I wander around the park in an S-pattern, hoping to get out and south before it gets too late. I kept stopping at the many "paint-pots" and geyser viewpoints...bubbling sulfuric mud and boiling cobalt water.



Unfortunately, the SCALE of the place is so big that I got lost in Time & Space, and eventually, at Old Faithful, I started to heading towards the South Entrance. The geyser was scheduled to go off in another 20 minutes…but the sun was setting quickly, HIGH in the mountains at 9000 feet; and I figured I can always see it later on Youtube,

This is when it got really cold. A brilliant, full moon rose over the valleys to my left, and it was mind-bendingly beautiful. Really, really full and rich…

….but also really really dangerous, as you had these tiny roads to run down, forrest to either side, and all sorts of Fauna like THIS crazy thing wandering around near the road..

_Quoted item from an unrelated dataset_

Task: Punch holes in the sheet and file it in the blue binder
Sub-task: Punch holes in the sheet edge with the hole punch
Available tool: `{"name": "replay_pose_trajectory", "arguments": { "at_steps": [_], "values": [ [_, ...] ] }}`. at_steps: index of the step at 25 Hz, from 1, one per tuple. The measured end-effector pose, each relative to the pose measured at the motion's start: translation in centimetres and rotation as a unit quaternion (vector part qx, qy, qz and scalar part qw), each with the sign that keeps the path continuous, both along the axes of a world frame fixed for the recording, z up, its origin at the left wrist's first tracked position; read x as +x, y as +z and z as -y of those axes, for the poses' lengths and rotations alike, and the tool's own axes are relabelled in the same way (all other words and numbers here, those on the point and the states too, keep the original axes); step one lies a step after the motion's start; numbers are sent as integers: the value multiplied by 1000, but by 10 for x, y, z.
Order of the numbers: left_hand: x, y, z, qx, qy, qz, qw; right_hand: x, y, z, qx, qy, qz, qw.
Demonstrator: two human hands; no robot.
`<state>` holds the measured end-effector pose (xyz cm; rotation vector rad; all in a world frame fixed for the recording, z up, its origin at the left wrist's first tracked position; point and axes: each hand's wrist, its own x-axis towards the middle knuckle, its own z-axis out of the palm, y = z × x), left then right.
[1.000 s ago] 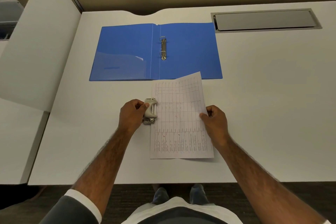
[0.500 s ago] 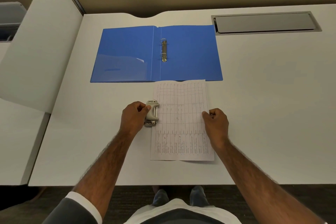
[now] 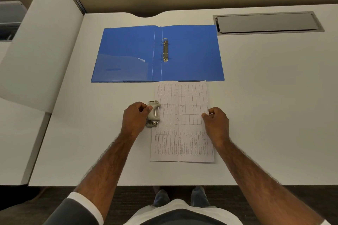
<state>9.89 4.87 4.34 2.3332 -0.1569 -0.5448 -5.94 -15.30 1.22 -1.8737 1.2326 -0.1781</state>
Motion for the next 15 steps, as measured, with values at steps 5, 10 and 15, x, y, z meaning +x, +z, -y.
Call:
{"name": "replay_pose_trajectory", "arguments": {
  "at_steps": [5, 10, 15],
  "values": [
    [1, 1, 0, -13, 7, -12, 1000, -3, -1, 6, -14, 34, -8, 999],
    [0, 0, 1, -9, 10, -8, 1000, -4, -2, 8, -20, 33, -15, 999],
    [-1, 0, 2, 9, -1, 18, 1000, -3, -1, 6, -22, 12, -11, 1000]
  ]
}}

Colder… and colder. I wasn’t ready for this level of temperature drop. Twenty-four hours before I had been in such a hot place that I really became worried about heat stroke issues; now I was into a full-tilt hypothermia situation.


After the sun was essentially down, I finally reached just thed edge of the park. A wooden sign pointed south and said, “Jackson Hole- 77 miles”.
Seventy-seven MILES???
That’s three-quarters of the way to Albany from where I live… and this was to be on highly twisting and treacherous one-lane forest roads, night-time black, with Wildlife abundantly carousing. The two things I had in my favor were the Love of Jesus and a perfectly full moon. Oh, and heated handgrips, that I’d just installed before this trip… but they didn’t do much.
This was one scary ride. I headed onward and onward, slowly leaving huge Yellowstone, working my shivering way down through the passes into the next formidable obstacle: Grand Tetons National Park. By then it was well after nine o’clock, and there's no one on the road; just some demented New York motorcyclist peering vainly into the freezing mists for any threatening sign of Animal Movement that could spell instant tragedy at 75 mph. Meanwhile, that fat marshmallow moon shone fiercely against the craggy faces of the Tetons, just across the river. It was picture-postcard beautiful, except for the potentially deadly conditions.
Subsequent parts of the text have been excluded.